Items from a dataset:
>>>
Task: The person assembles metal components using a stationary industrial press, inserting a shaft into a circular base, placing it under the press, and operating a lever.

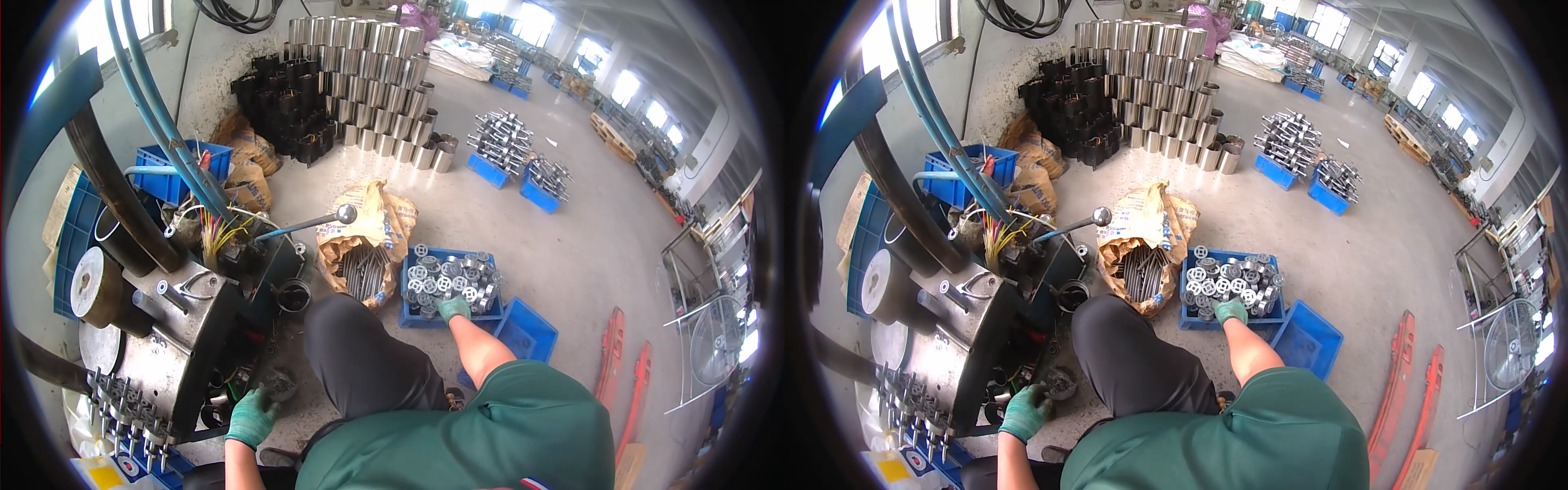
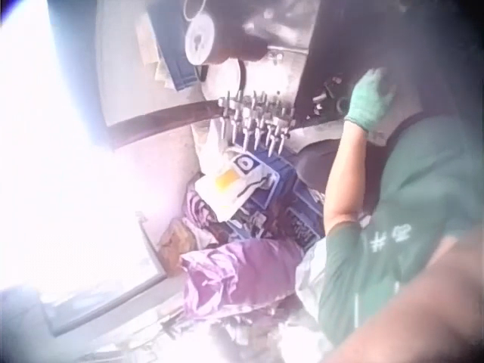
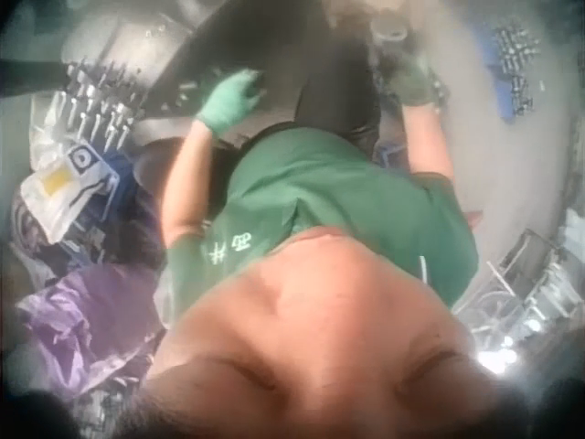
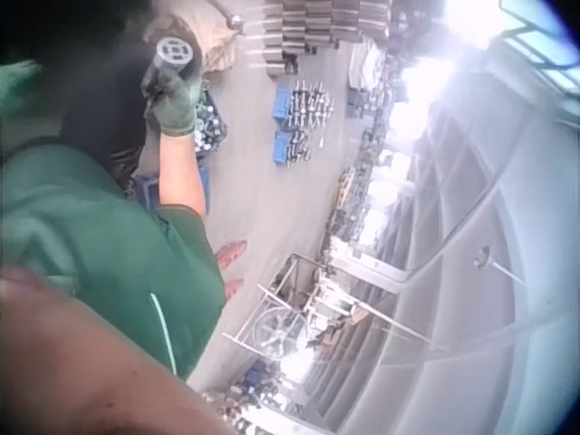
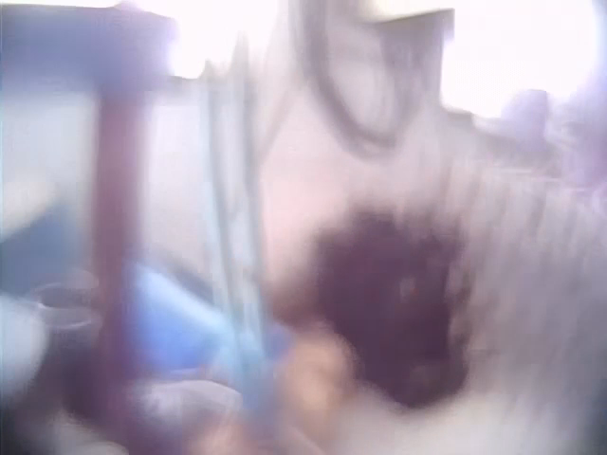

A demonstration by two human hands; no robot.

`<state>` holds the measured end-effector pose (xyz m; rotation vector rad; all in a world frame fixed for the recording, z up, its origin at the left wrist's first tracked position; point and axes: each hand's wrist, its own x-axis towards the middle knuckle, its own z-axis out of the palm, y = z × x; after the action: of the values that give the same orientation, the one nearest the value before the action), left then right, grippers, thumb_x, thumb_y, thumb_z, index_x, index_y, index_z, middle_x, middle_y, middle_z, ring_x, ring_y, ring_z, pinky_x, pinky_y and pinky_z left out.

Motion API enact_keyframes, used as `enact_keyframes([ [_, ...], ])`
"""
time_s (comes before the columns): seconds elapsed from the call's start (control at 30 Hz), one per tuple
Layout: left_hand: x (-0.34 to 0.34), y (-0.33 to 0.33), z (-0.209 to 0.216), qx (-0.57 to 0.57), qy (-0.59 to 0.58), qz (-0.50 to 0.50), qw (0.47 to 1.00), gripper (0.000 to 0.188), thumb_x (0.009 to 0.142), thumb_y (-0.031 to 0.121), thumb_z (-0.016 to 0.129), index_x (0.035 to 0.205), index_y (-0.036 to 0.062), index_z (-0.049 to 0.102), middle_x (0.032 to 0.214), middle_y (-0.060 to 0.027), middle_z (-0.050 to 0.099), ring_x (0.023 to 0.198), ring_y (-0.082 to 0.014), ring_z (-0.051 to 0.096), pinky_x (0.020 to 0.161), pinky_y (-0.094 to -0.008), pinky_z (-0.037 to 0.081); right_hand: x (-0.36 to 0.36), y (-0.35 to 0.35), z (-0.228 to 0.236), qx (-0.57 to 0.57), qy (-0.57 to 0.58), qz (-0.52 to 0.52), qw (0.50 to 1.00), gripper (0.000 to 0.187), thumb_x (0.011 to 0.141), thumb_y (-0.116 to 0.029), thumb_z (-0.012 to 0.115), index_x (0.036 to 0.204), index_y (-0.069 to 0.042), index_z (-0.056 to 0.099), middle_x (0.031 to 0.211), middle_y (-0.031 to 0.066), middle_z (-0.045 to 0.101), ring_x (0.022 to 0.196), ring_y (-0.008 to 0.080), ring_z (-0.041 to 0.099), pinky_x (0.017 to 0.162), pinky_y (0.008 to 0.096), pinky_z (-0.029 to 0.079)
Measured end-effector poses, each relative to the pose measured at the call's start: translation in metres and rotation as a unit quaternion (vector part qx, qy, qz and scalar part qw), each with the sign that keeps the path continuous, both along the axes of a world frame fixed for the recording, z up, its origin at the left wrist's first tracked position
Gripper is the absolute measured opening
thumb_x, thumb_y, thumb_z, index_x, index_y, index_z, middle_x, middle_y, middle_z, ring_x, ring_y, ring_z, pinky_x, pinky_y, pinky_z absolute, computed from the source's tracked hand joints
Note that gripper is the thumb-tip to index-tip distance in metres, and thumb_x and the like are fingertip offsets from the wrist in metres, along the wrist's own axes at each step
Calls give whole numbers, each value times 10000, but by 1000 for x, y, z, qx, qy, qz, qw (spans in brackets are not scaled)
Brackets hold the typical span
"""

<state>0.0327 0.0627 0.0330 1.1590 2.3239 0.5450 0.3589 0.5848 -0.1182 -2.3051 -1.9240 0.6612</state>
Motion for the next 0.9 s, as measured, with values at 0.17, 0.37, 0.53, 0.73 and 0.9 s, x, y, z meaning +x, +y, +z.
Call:
enact_keyframes([
  [0.17,4,2,4,25,-9,-11,1000,372,905,197,751,1240,54,676,1129,-215,697,1060,-425,679,913,-499,563,7,-22,-21,-42,326,-233,915,480,878,-533,688,970,-66,744,921,181,706,768,329,668,668,460,505],
  [0.37,10,3,25,83,-6,-20,996,338,915,170,735,1231,68,678,1133,-204,693,1056,-428,676,894,-489,566,-21,-64,61,-183,605,-45,774,277,949,-414,608,830,-170,662,688,35,639,530,173,583,473,342,443],
  [0.53,20,1,49,132,41,-38,990,389,915,156,763,1286,77,672,1149,-175,695,1055,-392,689,893,-456,574,-78,-119,242,-324,718,261,558,623,948,-378,743,1465,-87,553,1286,211,715,728,185,692,618,300,582],
  [0.73,27,9,66,211,-81,-27,974,408,968,154,730,1350,51,631,1215,-155,683,1087,-304,698,946,-411,574,-173,-215,304,-307,693,448,475,791,880,-269,816,1568,-96,465,1322,252,668,698,167,657,557,266,504],
  [0.9,29,21,57,395,-305,54,865,499,1051,192,660,1492,0,524,1386,-140,650,1245,-212,625,1085,-385,502,-262,-307,291,-376,669,427,477,602,957,-47,682,1501,-108,433,1359,227,658,865,216,706,736,332,580],
])
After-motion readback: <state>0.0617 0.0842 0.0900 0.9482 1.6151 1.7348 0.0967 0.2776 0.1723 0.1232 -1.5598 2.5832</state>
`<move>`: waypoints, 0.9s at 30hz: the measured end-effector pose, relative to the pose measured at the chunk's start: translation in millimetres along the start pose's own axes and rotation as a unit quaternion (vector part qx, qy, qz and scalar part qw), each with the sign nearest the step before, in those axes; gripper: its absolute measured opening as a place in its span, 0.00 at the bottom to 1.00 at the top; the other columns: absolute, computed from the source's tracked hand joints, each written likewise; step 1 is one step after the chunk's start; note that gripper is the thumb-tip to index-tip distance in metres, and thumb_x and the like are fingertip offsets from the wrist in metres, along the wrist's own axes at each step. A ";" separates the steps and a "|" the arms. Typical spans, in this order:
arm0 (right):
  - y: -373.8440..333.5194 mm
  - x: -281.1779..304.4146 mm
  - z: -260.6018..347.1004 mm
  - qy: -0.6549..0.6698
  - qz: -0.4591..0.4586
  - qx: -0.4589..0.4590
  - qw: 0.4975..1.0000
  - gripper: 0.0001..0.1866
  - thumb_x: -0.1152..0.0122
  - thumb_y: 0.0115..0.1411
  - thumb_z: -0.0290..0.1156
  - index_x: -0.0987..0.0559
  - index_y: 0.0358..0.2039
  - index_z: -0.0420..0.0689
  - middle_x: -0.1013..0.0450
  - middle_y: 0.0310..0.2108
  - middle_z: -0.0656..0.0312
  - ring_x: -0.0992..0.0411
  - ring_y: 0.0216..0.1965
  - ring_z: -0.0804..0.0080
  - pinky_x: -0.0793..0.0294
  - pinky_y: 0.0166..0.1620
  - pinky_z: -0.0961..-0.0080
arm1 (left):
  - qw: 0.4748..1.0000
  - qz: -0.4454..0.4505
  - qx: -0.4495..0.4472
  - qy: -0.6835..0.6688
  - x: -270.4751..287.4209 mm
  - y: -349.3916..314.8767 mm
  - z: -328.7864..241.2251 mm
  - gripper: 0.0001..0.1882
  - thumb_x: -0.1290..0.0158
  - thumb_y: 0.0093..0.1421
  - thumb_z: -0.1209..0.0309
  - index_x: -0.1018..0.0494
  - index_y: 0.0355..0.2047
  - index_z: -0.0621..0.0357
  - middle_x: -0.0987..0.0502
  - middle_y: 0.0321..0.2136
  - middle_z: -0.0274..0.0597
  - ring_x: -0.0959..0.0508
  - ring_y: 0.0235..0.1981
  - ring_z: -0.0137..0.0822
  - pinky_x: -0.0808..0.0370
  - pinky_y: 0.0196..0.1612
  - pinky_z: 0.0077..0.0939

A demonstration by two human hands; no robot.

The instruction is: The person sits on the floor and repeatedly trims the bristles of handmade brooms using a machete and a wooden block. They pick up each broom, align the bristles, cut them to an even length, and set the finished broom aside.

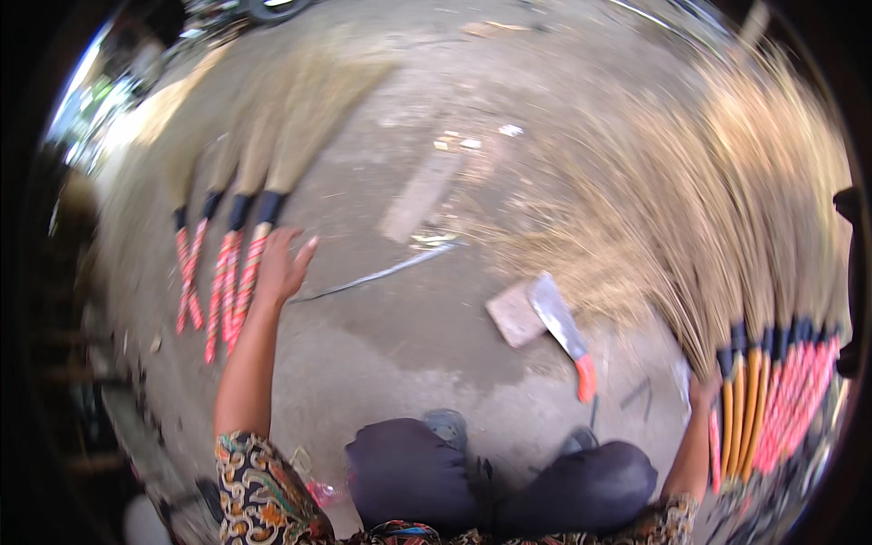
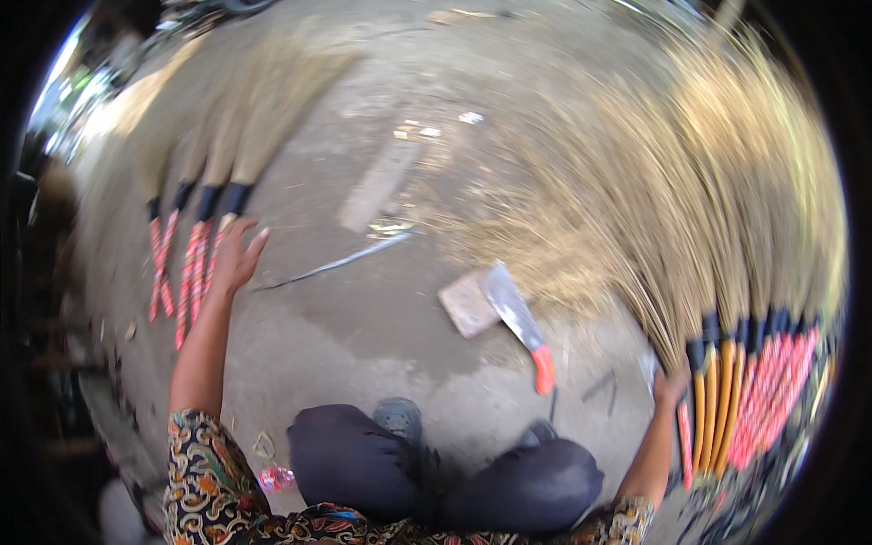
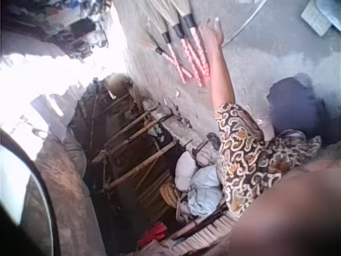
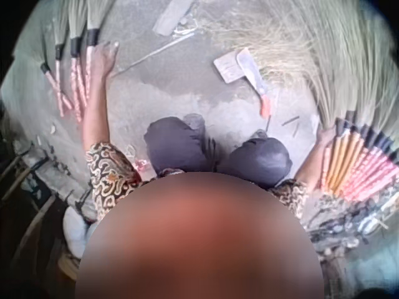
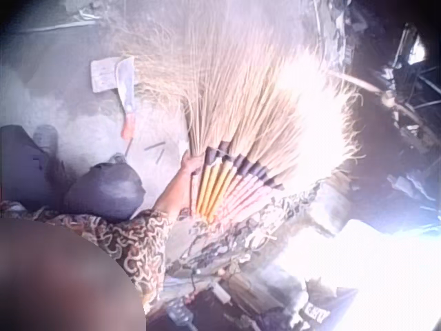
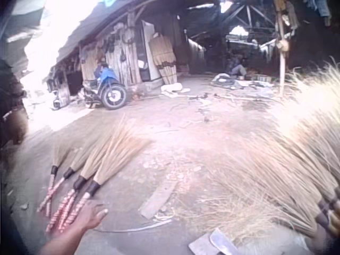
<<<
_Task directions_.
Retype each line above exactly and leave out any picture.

_Result for this exercise_.
Task: The person assembles metal components using a stationary industrial press, inserting a shaft into a circular base, placing it under the press, and operating a lever.


A demonstration by two human hands; no robot.

`<state>` holds the measured end-effector pose (xyz m; rotation vector rad; all in a world frame fixed for the recording, z up, its origin at the left wrist's first tracked position; point and axes: each hand's wrist, its own x-axis towards the middle knuckle, its own z-axis out of the palm, y = z × x; after the action: of the values that give the same orientation, the one nearest the value before the action), left then right, grippers, thumb_x, thumb_y, thumb_z, index_x, index_y, index_z, middle_x, middle_y, middle_z, ring_x, ring_y, ring_z, pinky_x, pinky_y and pinky_z left out.

Motion API enact_keyframes, used as `enact_keyframes([ [_, ...], ])`
"""
time_s (comes before the columns): seconds elapsed from the call's start (control at 30 Hz), one per tuple
Layout: left_hand: x (-0.34 to 0.34), y (-0.33 to 0.33), z (-0.209 to 0.216), qx (-0.57 to 0.57), qy (-0.59 to 0.58), qz (-0.50 to 0.50), qw (0.47 to 1.00), gripper (0.000 to 0.188), thumb_x (0.009 to 0.142), thumb_y (-0.031 to 0.121), thumb_z (-0.016 to 0.129), index_x (0.035 to 0.205), index_y (-0.036 to 0.062), index_z (-0.049 to 0.102), middle_x (0.032 to 0.214), middle_y (-0.060 to 0.027), middle_z (-0.050 to 0.099), ring_x (0.023 to 0.198), ring_y (-0.082 to 0.014), ring_z (-0.051 to 0.096), pinky_x (0.020 to 0.161), pinky_y (-0.094 to -0.008), pinky_z (-0.037 to 0.081); right_hand: x (-0.36 to 0.36), y (-0.35 to 0.35), z (-0.228 to 0.236), qx (-0.57 to 0.57), qy (-0.57 to 0.58), qz (-0.52 to 0.52), qw (0.50 to 1.00), gripper (0.000 to 0.187), thumb_x (0.011 to 0.141), thumb_y (-0.116 to 0.029), thumb_z (-0.012 to 0.115), index_x (0.036 to 0.204), index_y (-0.069 to 0.042), index_z (-0.056 to 0.099), middle_x (0.031 to 0.211), middle_y (-0.031 to 0.066), middle_z (-0.045 to 0.101), ring_x (0.022 to 0.196), ring_y (-0.008 to 0.080), ring_z (-0.041 to 0.099), pinky_x (0.017 to 0.162), pinky_y (0.008 to 0.096), pinky_z (-0.029 to 0.079)
Measured end-effector poses, each relative to the pose measured at the call's start: translation in metres and rotation as a unit quaternion (vector part qx, qy, qz and scalar part qw), each with the sign that keeps the path continuous, both along the axes of a world frame fixed for the recording, z up, its origin at the left wrist's first tracked position
Gripper is the absolute measured opening
thumb_x, thumb_y, thumb_z, index_x, index_y, index_z, middle_x, middle_y, middle_z, ring_x, ring_y, ring_z, pinky_x, pinky_y, pinky_z absolute, computed from the source's tracked hand joints
Note that gripper is the thumb-tip to index-tip distance in metres, and thumb_x and the like are fingertip offsets from the wrist in metres, along the wrist's own axes at each step
Calls give whole numbers, each value times 10000, but by 1000 for x, y, z, qx, qy, qz, qw (spans in brackets are not scaled)
Brackets hold the typical span
"""

<state>0.0327 0.0627 0.0330 1.1590 2.3239 0.5450 0.3589 0.5848 -0.1182 -2.3051 -1.9240 0.6612</state>
Motion for the next 0.9 s, as measured, with values at 0.17, 0.37, 0.53, 0.73 and 0.9 s, x, y, z meaning +x, +y, +z.
Call:
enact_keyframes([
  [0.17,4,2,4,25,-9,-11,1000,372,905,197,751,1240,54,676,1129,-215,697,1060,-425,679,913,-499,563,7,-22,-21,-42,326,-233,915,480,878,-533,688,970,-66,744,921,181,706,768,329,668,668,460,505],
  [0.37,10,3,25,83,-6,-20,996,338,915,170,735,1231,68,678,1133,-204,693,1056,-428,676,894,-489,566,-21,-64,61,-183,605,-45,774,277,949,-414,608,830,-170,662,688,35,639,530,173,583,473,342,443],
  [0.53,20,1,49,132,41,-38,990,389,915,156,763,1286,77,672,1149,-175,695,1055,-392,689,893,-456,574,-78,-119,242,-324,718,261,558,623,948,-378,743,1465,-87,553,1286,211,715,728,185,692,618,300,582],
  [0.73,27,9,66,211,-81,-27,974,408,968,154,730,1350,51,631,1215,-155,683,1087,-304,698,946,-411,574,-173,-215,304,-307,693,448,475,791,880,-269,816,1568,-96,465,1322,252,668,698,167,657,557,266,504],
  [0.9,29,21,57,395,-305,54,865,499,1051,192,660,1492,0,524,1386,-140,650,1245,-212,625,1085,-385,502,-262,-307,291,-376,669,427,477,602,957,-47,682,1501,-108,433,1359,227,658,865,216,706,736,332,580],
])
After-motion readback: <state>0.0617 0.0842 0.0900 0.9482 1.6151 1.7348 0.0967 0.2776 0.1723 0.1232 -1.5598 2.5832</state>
`<move>`: waypoints, 0.9s at 30hz: the measured end-effector pose, relative to the pose measured at the chunk's start: translation in millimetres along the start pose's own axes and rotation as a unit quaternion (vector part qx, qy, qz and scalar part qw), each with the sign nearest the step before, in those axes; gripper: its absolute measured opening as a place in its span, 0.00 at the bottom to 1.00 at the top; the other columns: absolute, computed from the source's tracked hand joints, each written likewise; step 1 is one step after the chunk's start; note that gripper is the thumb-tip to index-tip distance in metres, and thumb_x and the like are fingertip offsets from the wrist in metres, along the wrist's own axes at each step. A ";" separates the steps and a "|" the arms. Typical spans, in this order:
arm0 (right):
  - y: -373.8440..333.5194 mm
  - x: -281.1779..304.4146 mm
  - z: -260.6018..347.1004 mm
  - qy: -0.6549..0.6698
  - qz: -0.4591..0.4586
  - qx: -0.4589..0.4590
  - qw: 0.4975..1.0000
  - gripper: 0.0001..0.1866
  - thumb_x: -0.1152..0.0122
  - thumb_y: 0.0115..0.1411
  - thumb_z: -0.0290..0.1156
  - index_x: -0.0987..0.0559
  - index_y: 0.0358..0.2039
  - index_z: -0.0420..0.0689
  - middle_x: -0.1013..0.0450
  - middle_y: 0.0310..0.2108
  - middle_z: -0.0656..0.0312
  - ring_x: -0.0992..0.0411
  - ring_y: 0.0216..0.1965
  - ring_z: -0.0804..0.0080
  - pinky_x: -0.0793..0.0294
  - pinky_y: 0.0166..0.1620
  - pinky_z: -0.0961..-0.0080
arm1 (left):
  - qw: 0.4748..1.0000
  - qz: -0.4454..0.4505
  - qx: -0.4495..0.4472
  - qy: -0.6835..0.6688
  - x: -270.4751..287.4209 mm
  - y: -349.3916..314.8767 mm
  - z: -328.7864..241.2251 mm
  - gripper: 0.0001..0.1882
  - thumb_x: -0.1290..0.0158
  - thumb_y: 0.0093..0.1421
  - thumb_z: -0.1209..0.0309
  - index_x: -0.1018..0.0494
  - index_y: 0.0355..0.2047
  - index_z: -0.0621..0.0357
  - middle_x: -0.0987..0.0502
  - middle_y: 0.0321..0.2136
  - middle_z: -0.0274..0.0597
  - ring_x: -0.0959..0.0508
  - ring_y: 0.0235..0.1981
  - ring_z: -0.0137..0.0822
  - pinky_x: -0.0808..0.0370
  - pinky_y: 0.0196..0.1612
  - pinky_z: 0.0077..0.0939

A demonstration by two human hands; no robot.

The instruction is: The person sits on the floor and repeatedly trims the bristles of handmade brooms using a machete and a wooden block. They pick up each broom, align the bristles, cut them to an even length, and set the finished broom aside.

The given answer completes the exercise.